▸ **WORK REQUIRED**
Reproduce the following data exactly, minus any images.

Data entries
━━━━━━━━━━━━━━━━━━━━

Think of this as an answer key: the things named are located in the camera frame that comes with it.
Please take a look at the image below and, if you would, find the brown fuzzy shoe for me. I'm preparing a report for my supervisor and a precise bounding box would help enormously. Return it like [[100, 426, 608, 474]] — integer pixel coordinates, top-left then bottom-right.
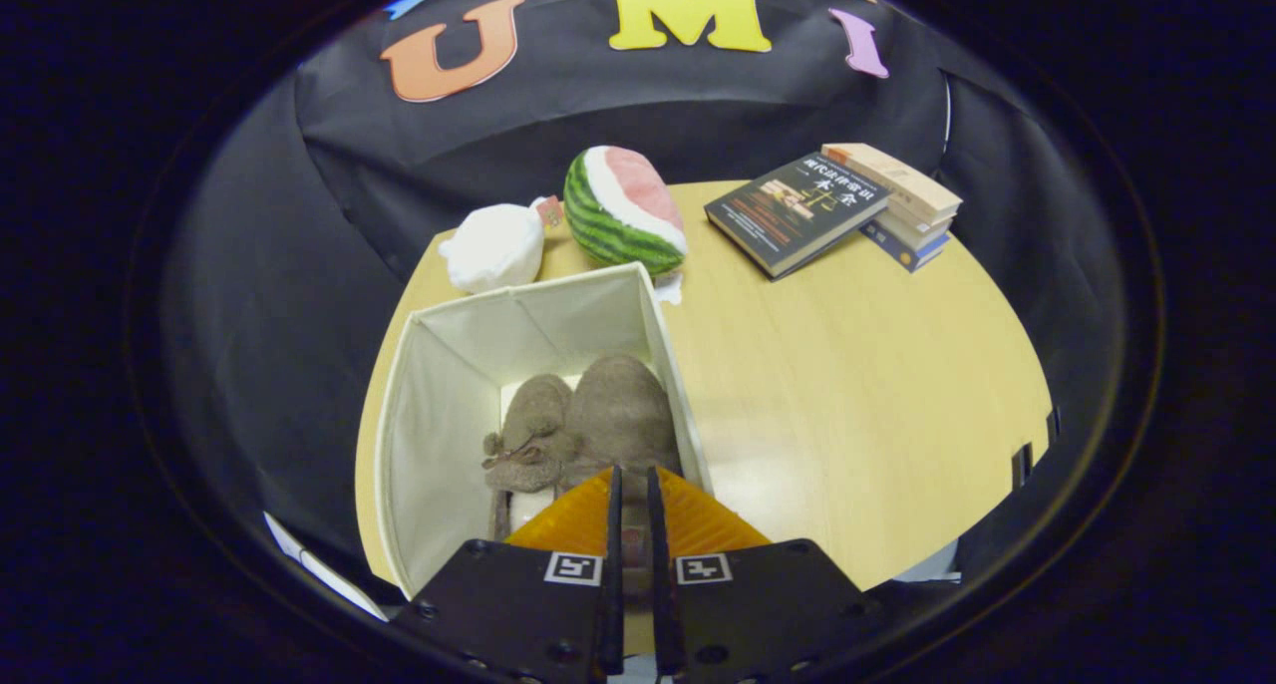
[[483, 373, 579, 540], [558, 353, 684, 565]]

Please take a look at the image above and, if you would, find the beige book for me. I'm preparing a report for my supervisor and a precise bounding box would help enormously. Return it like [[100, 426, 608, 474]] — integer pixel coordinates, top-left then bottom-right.
[[821, 143, 964, 251]]

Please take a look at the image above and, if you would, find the black paperback book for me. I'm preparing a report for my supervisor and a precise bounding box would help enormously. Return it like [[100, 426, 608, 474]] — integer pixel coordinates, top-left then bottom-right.
[[704, 152, 890, 281]]

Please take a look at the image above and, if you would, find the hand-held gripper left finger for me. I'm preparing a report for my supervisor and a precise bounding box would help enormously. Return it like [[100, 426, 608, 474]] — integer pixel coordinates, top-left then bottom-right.
[[394, 465, 625, 684]]

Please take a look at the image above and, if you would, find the white plush toy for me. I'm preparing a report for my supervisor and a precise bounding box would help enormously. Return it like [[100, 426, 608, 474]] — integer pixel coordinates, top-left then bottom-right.
[[439, 197, 564, 294]]

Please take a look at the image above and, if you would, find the black backdrop cloth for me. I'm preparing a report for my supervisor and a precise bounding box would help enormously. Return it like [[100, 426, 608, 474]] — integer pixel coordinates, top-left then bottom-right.
[[159, 0, 1137, 605]]

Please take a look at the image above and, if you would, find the cream fabric storage box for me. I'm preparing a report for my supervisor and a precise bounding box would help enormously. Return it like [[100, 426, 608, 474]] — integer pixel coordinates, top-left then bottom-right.
[[374, 261, 714, 600]]

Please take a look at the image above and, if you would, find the watermelon slice plush toy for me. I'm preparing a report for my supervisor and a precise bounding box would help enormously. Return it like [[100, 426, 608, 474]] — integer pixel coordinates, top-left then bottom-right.
[[563, 146, 689, 304]]

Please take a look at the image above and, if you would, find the blue book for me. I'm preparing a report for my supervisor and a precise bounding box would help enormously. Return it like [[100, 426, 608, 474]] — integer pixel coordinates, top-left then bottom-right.
[[860, 220, 950, 273]]

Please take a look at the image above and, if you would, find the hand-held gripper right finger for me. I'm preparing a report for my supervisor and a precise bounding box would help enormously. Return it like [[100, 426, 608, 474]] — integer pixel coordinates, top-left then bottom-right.
[[646, 467, 870, 684]]

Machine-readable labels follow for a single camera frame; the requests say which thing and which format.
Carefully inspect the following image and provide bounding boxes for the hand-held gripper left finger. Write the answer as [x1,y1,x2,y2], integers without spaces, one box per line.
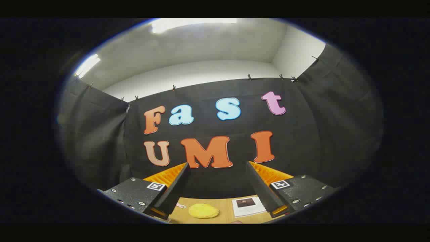
[97,162,191,222]

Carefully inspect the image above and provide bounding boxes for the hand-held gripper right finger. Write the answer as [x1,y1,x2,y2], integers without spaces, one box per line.
[246,161,340,219]

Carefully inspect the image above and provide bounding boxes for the white printed leaflet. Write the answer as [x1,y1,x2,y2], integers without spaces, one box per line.
[232,196,267,218]

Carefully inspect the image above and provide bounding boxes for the yellow pineapple plush toy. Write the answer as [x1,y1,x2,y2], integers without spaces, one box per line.
[188,203,219,219]

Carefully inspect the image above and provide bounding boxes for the long ceiling light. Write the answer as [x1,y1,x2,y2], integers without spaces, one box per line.
[75,54,101,78]
[151,18,237,34]

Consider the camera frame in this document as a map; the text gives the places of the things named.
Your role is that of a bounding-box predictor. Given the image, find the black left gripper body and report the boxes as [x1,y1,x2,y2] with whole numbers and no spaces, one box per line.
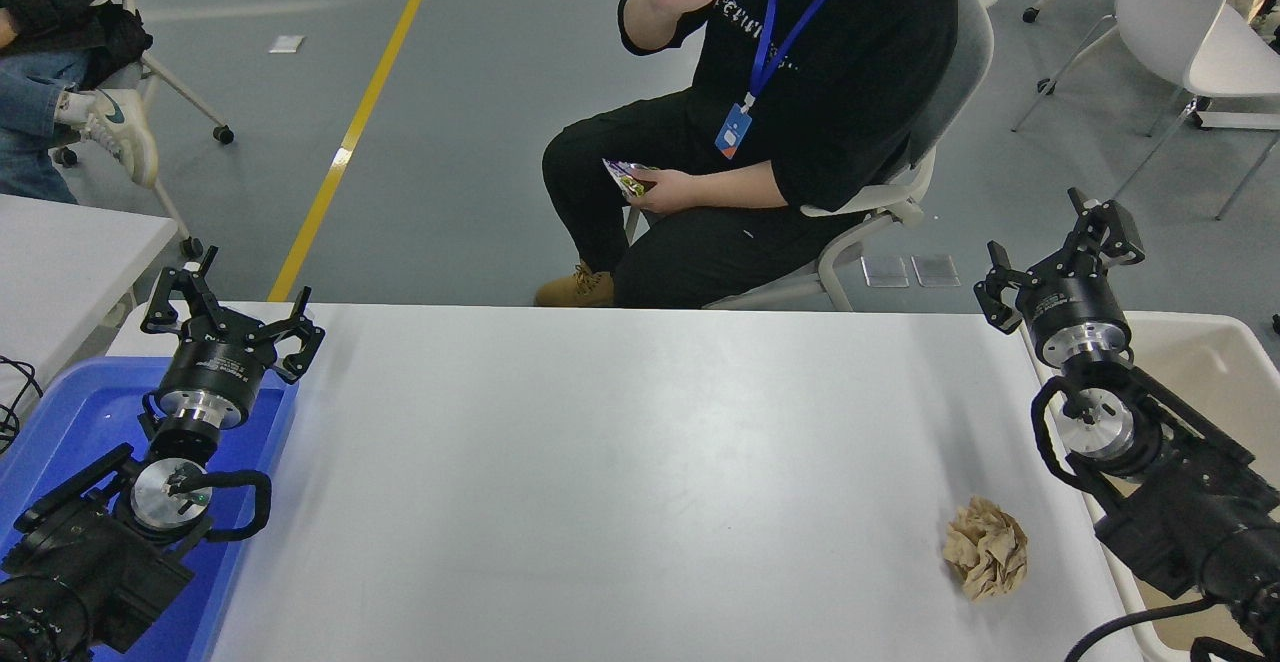
[156,327,269,413]

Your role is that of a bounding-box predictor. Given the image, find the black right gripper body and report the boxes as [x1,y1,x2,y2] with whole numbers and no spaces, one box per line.
[1020,275,1131,353]

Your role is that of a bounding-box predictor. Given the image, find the tan paper ball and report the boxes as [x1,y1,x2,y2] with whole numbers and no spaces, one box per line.
[942,497,1029,603]

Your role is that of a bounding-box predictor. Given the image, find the purple yellow snack bar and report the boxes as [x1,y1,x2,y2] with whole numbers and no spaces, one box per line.
[602,158,659,198]

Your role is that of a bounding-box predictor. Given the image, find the person's left hand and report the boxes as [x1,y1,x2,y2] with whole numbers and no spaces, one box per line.
[625,166,703,219]

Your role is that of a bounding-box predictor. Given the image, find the large pale plastic bin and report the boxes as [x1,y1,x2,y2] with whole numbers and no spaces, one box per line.
[1020,312,1280,662]

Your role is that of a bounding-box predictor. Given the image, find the small white table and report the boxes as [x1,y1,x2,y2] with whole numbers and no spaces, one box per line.
[0,194,179,413]

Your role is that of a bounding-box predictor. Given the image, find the blue plastic tray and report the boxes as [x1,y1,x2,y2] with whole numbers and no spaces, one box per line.
[0,357,301,662]

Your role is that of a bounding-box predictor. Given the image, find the grey white office chair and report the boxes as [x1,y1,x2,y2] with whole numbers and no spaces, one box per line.
[625,0,998,313]

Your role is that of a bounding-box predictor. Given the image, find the white wheeled chair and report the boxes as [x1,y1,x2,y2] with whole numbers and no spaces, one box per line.
[50,0,235,261]

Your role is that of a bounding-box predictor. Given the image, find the white shell chair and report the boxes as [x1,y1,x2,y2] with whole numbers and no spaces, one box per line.
[1012,0,1280,240]

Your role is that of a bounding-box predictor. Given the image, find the black cable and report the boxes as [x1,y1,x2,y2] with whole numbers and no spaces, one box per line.
[0,355,43,455]

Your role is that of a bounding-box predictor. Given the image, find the blue lanyard with badge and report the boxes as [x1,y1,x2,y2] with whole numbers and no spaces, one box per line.
[714,0,859,161]

━━━━━━━━━━━━━━━━━━━━

▸ **TASK OUTPUT**
Think of this as an answer key: the things named are located in the camera frame that comes with it.
Please take a look at the image below and, if you would, find the brown fuzzy shoe for me. I'm preparing a report for my supervisor and a precise bounding box would help enormously. Return it like [[100, 426, 608, 474]] — integer pixel coordinates, top-left then bottom-right.
[[483, 373, 579, 540], [558, 353, 684, 565]]

Please take a look at the image above and, if you would, find the beige book for me. I'm preparing a report for my supervisor and a precise bounding box would help enormously. Return it like [[100, 426, 608, 474]] — integer pixel coordinates, top-left then bottom-right.
[[821, 143, 964, 251]]

Please take a look at the image above and, if you would, find the black paperback book for me. I'm preparing a report for my supervisor and a precise bounding box would help enormously. Return it like [[100, 426, 608, 474]] — integer pixel coordinates, top-left then bottom-right.
[[704, 152, 890, 281]]

Please take a look at the image above and, if you would, find the hand-held gripper left finger for me. I'm preparing a report for my supervisor and a precise bounding box would help enormously. Return it like [[100, 426, 608, 474]] — integer pixel coordinates, top-left then bottom-right.
[[394, 465, 625, 684]]

Please take a look at the image above and, if you would, find the white plush toy for me. I'm preparing a report for my supervisor and a precise bounding box would help enormously. Return it like [[100, 426, 608, 474]] — integer pixel coordinates, top-left then bottom-right.
[[439, 197, 564, 294]]

Please take a look at the image above and, if you would, find the black backdrop cloth for me. I'm preparing a report for my supervisor and a precise bounding box would help enormously. Return it like [[100, 426, 608, 474]] — integer pixel coordinates, top-left then bottom-right.
[[159, 0, 1137, 605]]

Please take a look at the image above and, if you would, find the cream fabric storage box for me. I'm preparing a report for my supervisor and a precise bounding box would help enormously. Return it like [[100, 426, 608, 474]] — integer pixel coordinates, top-left then bottom-right.
[[374, 261, 714, 600]]

Please take a look at the image above and, if you would, find the watermelon slice plush toy for me. I'm preparing a report for my supervisor and a precise bounding box would help enormously. Return it like [[100, 426, 608, 474]] — integer pixel coordinates, top-left then bottom-right.
[[563, 146, 689, 304]]

Please take a look at the image above and, if you would, find the blue book for me. I'm preparing a report for my supervisor and a precise bounding box would help enormously. Return it like [[100, 426, 608, 474]] — integer pixel coordinates, top-left then bottom-right.
[[860, 220, 950, 273]]

Please take a look at the image above and, if you would, find the hand-held gripper right finger for me. I'm preparing a report for my supervisor and a precise bounding box would help enormously. Return it like [[100, 426, 608, 474]] — integer pixel coordinates, top-left then bottom-right.
[[646, 467, 870, 684]]

Machine-readable labels follow for a single camera frame; the requests say which thing and which format.
Carefully inspect the following image and provide bounding boxes for the hand-held gripper left finger. Write the answer as [x1,y1,x2,y2], integers without spaces, one box per line.
[97,162,191,222]

Carefully inspect the image above and provide bounding boxes for the hand-held gripper right finger. Write the answer as [x1,y1,x2,y2], integers without spaces, one box per line.
[246,161,340,219]

Carefully inspect the image above and provide bounding boxes for the white printed leaflet. Write the answer as [x1,y1,x2,y2], integers without spaces, one box per line.
[232,196,267,218]

Carefully inspect the image above and provide bounding boxes for the yellow pineapple plush toy. Write the answer as [x1,y1,x2,y2], integers without spaces, one box per line.
[188,203,219,219]

Carefully inspect the image above and provide bounding boxes for the long ceiling light. Write the answer as [x1,y1,x2,y2], integers without spaces, one box per line.
[75,54,101,78]
[151,18,237,34]

Consider the camera frame in this document as a map; the text gives the places of the things named.
Your role is that of a bounding-box predictor. Given the image, find the black left gripper body and report the boxes as [x1,y1,x2,y2] with whole numbers and no spaces, one box per line.
[156,327,269,413]

Your role is that of a bounding-box predictor. Given the image, find the black right gripper body and report the boxes as [x1,y1,x2,y2] with whole numbers and no spaces, one box per line.
[1020,275,1131,353]

Your role is that of a bounding-box predictor. Given the image, find the tan paper ball and report the boxes as [x1,y1,x2,y2] with whole numbers and no spaces, one box per line.
[942,497,1029,603]

Your role is that of a bounding-box predictor. Given the image, find the purple yellow snack bar and report the boxes as [x1,y1,x2,y2] with whole numbers and no spaces, one box per line.
[602,158,659,198]

Your role is that of a bounding-box predictor. Given the image, find the person's left hand and report the boxes as [x1,y1,x2,y2] with whole numbers and no spaces, one box per line.
[625,166,703,219]

Your role is that of a bounding-box predictor. Given the image, find the large pale plastic bin and report the boxes as [x1,y1,x2,y2] with whole numbers and no spaces, one box per line.
[1020,312,1280,662]

Your role is that of a bounding-box predictor. Given the image, find the small white table and report the boxes as [x1,y1,x2,y2] with whole numbers and no spaces, one box per line.
[0,194,179,413]

Your role is that of a bounding-box predictor. Given the image, find the blue plastic tray and report the boxes as [x1,y1,x2,y2] with whole numbers and no spaces, one box per line.
[0,357,301,662]

Your role is that of a bounding-box predictor. Given the image, find the grey white office chair and report the boxes as [x1,y1,x2,y2] with whole numbers and no spaces, one box per line.
[625,0,998,313]

Your role is that of a bounding-box predictor. Given the image, find the white wheeled chair and report the boxes as [x1,y1,x2,y2] with whole numbers and no spaces, one box per line.
[50,0,235,261]

Your role is that of a bounding-box predictor. Given the image, find the white shell chair and report the boxes as [x1,y1,x2,y2] with whole numbers and no spaces, one box per line.
[1012,0,1280,240]

Your role is that of a bounding-box predictor. Given the image, find the black cable and report the boxes as [x1,y1,x2,y2] with whole numbers and no spaces, one box per line.
[0,355,43,455]

Your role is that of a bounding-box predictor. Given the image, find the blue lanyard with badge and report the boxes as [x1,y1,x2,y2] with whole numbers and no spaces, one box per line.
[714,0,859,161]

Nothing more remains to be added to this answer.